Calculating pump flows is complicated because there are a lot of factors. Factors are:
* the length of the run
* the elevation change of the run
* the type of pipe
* the diameter of the pipe
* the capacity of the pump supplying the water
* the requirements at the destination for gallons per minute and PSI.
Let me run through some calculations to give you a flavor. Just googling, I found that 100' of drip irrigation tape requires 0.45 gpm at 8 PSI. Longer tapes will require more GPM at the same PSI.
Let's say you're using 500 feet of 1/2" poly pipe. Using the pressure drop calculator
here I get a drop of 1.4 PSI at 0.45 GPM. If you need 8 PSI at the end and have a drop of 1.4 PSI you need 9.4 PSI at the source. Assume also that the pipe rises 10 feet over its run. That 10 feet is about 5 PS, so you'd need 14.4 PSI at the source. At the source you'd need a pump capable of 0.45 GPM at 14.4 PSI, which isn't much of a pump, it would probably work.

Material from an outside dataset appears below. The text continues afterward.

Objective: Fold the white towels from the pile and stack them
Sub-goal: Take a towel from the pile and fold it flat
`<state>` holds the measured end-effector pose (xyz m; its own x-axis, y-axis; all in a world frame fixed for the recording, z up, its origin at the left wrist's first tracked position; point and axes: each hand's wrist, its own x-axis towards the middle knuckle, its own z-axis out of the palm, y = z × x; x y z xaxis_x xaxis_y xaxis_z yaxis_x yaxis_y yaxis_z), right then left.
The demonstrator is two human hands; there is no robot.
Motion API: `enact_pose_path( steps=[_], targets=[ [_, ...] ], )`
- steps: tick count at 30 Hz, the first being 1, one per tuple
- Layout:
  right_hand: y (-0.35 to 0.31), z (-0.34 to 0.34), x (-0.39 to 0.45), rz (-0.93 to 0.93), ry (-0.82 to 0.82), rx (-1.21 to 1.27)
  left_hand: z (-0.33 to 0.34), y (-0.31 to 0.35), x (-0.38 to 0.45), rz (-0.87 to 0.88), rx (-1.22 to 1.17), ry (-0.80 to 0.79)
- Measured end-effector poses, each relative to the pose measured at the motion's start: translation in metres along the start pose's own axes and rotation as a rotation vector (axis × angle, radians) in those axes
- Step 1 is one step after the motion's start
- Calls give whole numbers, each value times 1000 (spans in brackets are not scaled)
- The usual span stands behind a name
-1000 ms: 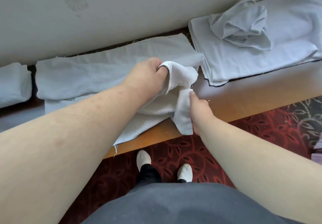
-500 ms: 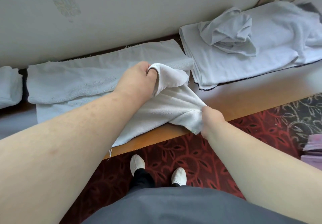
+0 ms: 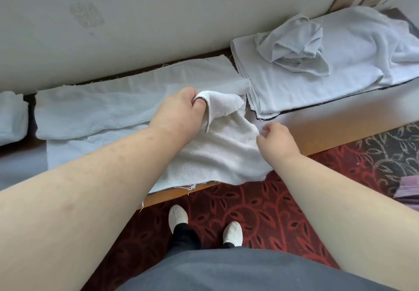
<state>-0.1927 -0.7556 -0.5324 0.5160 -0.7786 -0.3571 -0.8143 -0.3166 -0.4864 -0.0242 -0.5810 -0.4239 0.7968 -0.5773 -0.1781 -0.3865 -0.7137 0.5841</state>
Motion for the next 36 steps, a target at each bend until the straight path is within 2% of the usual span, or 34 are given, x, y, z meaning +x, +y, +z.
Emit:
enact_pose_path(
  steps=[1, 3, 5, 8, 9, 13, 16, 18, 20, 22, 25, 27, 30, 31, 34, 36],
  targets=[
    [-10, 2, 5, -34, 39, 68, 2, -1, -1, 7, 12, -4],
    [-31, 6, 22, 5, -12, 133, 5, -4, -2, 16, 25, -18],
    [-46, 7, 38, 68, -108, 98, 9, -8, -4, 23, 17, -47],
    [-65, 4, 56, 89, -255, -148, 18, -11, -10, 49, 14, -88],
    [-69, 3, 58, 115, -316, -148, 21, -11, -13, 46, 5, -105],
    [-66, 6, 68, 355, -576, 302, 38, -10, -25, 50, -44, -188],
    [-56, 10, 76, 439, -510, 501, 46, -10, -29, 67, -69, -217],
    [-48, 12, 81, 408, -371, 598, 50, -12, -31, 61, -69, -210],
    [-40, 11, 76, 313, -174, 557, 53, -12, -33, 63, -58, -187],
    [-31, 11, 65, 220, -84, 398, 55, -11, -34, 72, -50, -172],
    [-29, 7, 50, 132, -225, 246, 58, -5, -38, 85, -38, -159],
    [-35, -2, 37, 162, -302, 228, 61, 0, -39, 61, -42, -148],
    [-44, -10, 10, 210, -265, 255, 65, 7, -40, 70, -36, -147],
    [-44, -8, 3, 248, -302, 325, 67, 9, -41, 93, -24, -160],
    [-45, -2, -16, 404, -586, 672, 70, 11, -48, 173, 33, -197],
    [-45, -4, -20, 446, -610, 1031, 74, 8, -51, 202, 93, -212]
  ],
)
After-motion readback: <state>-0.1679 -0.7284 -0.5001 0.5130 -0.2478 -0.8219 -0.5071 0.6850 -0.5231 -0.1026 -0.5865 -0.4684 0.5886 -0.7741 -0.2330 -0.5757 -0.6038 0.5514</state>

Let's say instead that you've got ten strips instead of one. So you need 4.5 GPM instead of 0.45. With the same half inch pipe, going back to the calculator, your pressure drop would be 100.3 PSI. To get 8 PSI at the end, plus five PSI of elevation gain, your source pressure would have to be 113.3. You'd need a pump that could provide 113 PSI at 4.5 GPM. That's a hefty pump, bigger than in most residences. Plus 113 PSI puts you out of the range of the cheap pipe I would recommend for this use.

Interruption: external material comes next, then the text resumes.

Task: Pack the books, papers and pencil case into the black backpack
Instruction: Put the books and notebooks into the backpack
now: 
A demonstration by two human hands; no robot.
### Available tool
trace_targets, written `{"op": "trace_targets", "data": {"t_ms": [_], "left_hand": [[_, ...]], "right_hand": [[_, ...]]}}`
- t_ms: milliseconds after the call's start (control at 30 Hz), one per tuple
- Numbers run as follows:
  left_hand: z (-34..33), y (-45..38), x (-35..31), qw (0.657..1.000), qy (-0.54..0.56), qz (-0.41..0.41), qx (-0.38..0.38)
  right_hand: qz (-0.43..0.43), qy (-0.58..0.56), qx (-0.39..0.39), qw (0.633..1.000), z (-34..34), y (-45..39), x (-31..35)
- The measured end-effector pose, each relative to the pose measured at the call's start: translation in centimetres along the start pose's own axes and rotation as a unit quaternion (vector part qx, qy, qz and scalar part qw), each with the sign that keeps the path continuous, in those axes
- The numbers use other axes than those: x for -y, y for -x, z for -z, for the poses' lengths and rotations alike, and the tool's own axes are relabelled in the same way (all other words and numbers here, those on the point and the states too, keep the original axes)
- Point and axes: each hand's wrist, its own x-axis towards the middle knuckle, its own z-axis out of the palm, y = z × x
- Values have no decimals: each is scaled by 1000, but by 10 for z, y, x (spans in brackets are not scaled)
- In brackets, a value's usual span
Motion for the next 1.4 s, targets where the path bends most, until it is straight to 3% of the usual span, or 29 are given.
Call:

Let's say you use one inch pipe instead of half inch pipe. Going back to the calculator, 4.5 GPM through 500 feet of inch pipe has a pressure drop of 3.4 PSI. So to get 8 PSI at the end you would need 16.4 PSI at the source (including 5 PSI for elevation). The flow of 4.5 GPM at 16.4 PSI would be typical of a residential well pump.
So it all depends on what you've got at the other end and that drives what diameter pipe you need.
I would use black poly pipe. You can get 300' rolls at Home Depot special order. I bought some rolls this spring and for one-inch pipe it was about 25 cents a foot, 3/4 is about 20 cents.